DESCRIPTION OF THE TASK: Transcribe the data. Leave out nothing.

RAW DATA:
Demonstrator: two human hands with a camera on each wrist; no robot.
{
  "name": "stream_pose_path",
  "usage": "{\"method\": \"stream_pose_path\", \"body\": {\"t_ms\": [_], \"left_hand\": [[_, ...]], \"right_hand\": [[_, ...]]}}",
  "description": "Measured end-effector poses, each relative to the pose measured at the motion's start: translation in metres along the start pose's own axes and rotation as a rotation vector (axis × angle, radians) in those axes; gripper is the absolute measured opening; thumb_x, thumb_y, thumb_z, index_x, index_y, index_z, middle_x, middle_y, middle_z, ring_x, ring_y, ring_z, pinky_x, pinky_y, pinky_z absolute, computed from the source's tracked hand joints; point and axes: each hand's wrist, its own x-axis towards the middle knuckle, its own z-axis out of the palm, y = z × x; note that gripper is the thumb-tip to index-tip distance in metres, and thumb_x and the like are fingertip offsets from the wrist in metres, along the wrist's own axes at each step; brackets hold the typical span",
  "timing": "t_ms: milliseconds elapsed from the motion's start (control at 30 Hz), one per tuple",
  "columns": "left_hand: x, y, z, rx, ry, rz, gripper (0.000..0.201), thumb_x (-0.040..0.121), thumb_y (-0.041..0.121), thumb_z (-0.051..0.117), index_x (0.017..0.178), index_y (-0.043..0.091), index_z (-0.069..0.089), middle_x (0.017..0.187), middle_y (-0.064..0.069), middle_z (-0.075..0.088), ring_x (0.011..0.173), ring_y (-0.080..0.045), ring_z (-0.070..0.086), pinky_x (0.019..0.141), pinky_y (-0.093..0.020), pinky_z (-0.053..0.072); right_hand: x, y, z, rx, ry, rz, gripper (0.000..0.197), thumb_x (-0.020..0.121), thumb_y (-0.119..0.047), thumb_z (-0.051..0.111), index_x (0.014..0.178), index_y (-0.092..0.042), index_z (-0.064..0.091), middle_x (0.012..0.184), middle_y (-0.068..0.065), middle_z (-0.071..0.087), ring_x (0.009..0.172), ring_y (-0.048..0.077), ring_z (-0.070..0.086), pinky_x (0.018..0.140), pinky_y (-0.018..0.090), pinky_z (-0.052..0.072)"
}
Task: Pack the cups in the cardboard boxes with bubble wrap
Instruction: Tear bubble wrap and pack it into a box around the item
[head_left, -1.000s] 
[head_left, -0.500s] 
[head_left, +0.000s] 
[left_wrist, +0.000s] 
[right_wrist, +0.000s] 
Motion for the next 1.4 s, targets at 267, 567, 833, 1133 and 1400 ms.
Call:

FINAL ANSWER:
Demonstrator: two human hands with a camera on each wrist; no robot.
{
  "name": "stream_pose_path",
  "usage": "{\"method\": \"stream_pose_path\", \"body\": {\"t_ms\": [_], \"left_hand\": [[_, ...]], \"right_hand\": [[_, ...]]}}",
  "description": "Measured end-effector poses, each relative to the pose measured at the motion's start: translation in metres along the start pose's own axes and rotation as a rotation vector (axis × angle, radians) in those axes; gripper is the absolute measured opening; thumb_x, thumb_y, thumb_z, index_x, index_y, index_z, middle_x, middle_y, middle_z, ring_x, ring_y, ring_z, pinky_x, pinky_y, pinky_z absolute, computed from the source's tracked hand joints; point and axes: each hand's wrist, its own x-axis towards the middle knuckle, its own z-axis out of the palm, y = z × x; note that gripper is the thumb-tip to index-tip distance in metres, and thumb_x and the like are fingertip offsets from the wrist in metres, along the wrist's own axes at each step; brackets hold the typical span",
  "timing": "t_ms: milliseconds elapsed from the motion's start (control at 30 Hz), one per tuple",
  "columns": "left_hand: x, y, z, rx, ry, rz, gripper (0.000..0.201), thumb_x (-0.040..0.121), thumb_y (-0.041..0.121), thumb_z (-0.051..0.117), index_x (0.017..0.178), index_y (-0.043..0.091), index_z (-0.069..0.089), middle_x (0.017..0.187), middle_y (-0.064..0.069), middle_z (-0.075..0.088), ring_x (0.011..0.173), ring_y (-0.080..0.045), ring_z (-0.070..0.086), pinky_x (0.019..0.141), pinky_y (-0.093..0.020), pinky_z (-0.053..0.072); right_hand: x, y, z, rx, ry, rz, gripper (0.000..0.197), thumb_x (-0.020..0.121), thumb_y (-0.119..0.047), thumb_z (-0.051..0.111), index_x (0.014..0.178), index_y (-0.092..0.042), index_z (-0.064..0.091), middle_x (0.012..0.184), middle_y (-0.068..0.065), middle_z (-0.071..0.087), ring_x (0.009..0.172), ring_y (-0.048..0.077), ring_z (-0.070..0.086), pinky_x (0.018..0.140), pinky_y (-0.018..0.090), pinky_z (-0.052..0.072)"
}
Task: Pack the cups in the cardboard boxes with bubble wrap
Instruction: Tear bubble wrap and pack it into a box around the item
[head_left, -1.000s] 
[head_left, -0.500s] 
[head_left, +0.000s] 
[left_wrist, +0.000s] 
[right_wrist, +0.000s] 
Motion for the next 1.4 s, targets at 267, 567, 833, 1133 and 1400 ms.
Call:

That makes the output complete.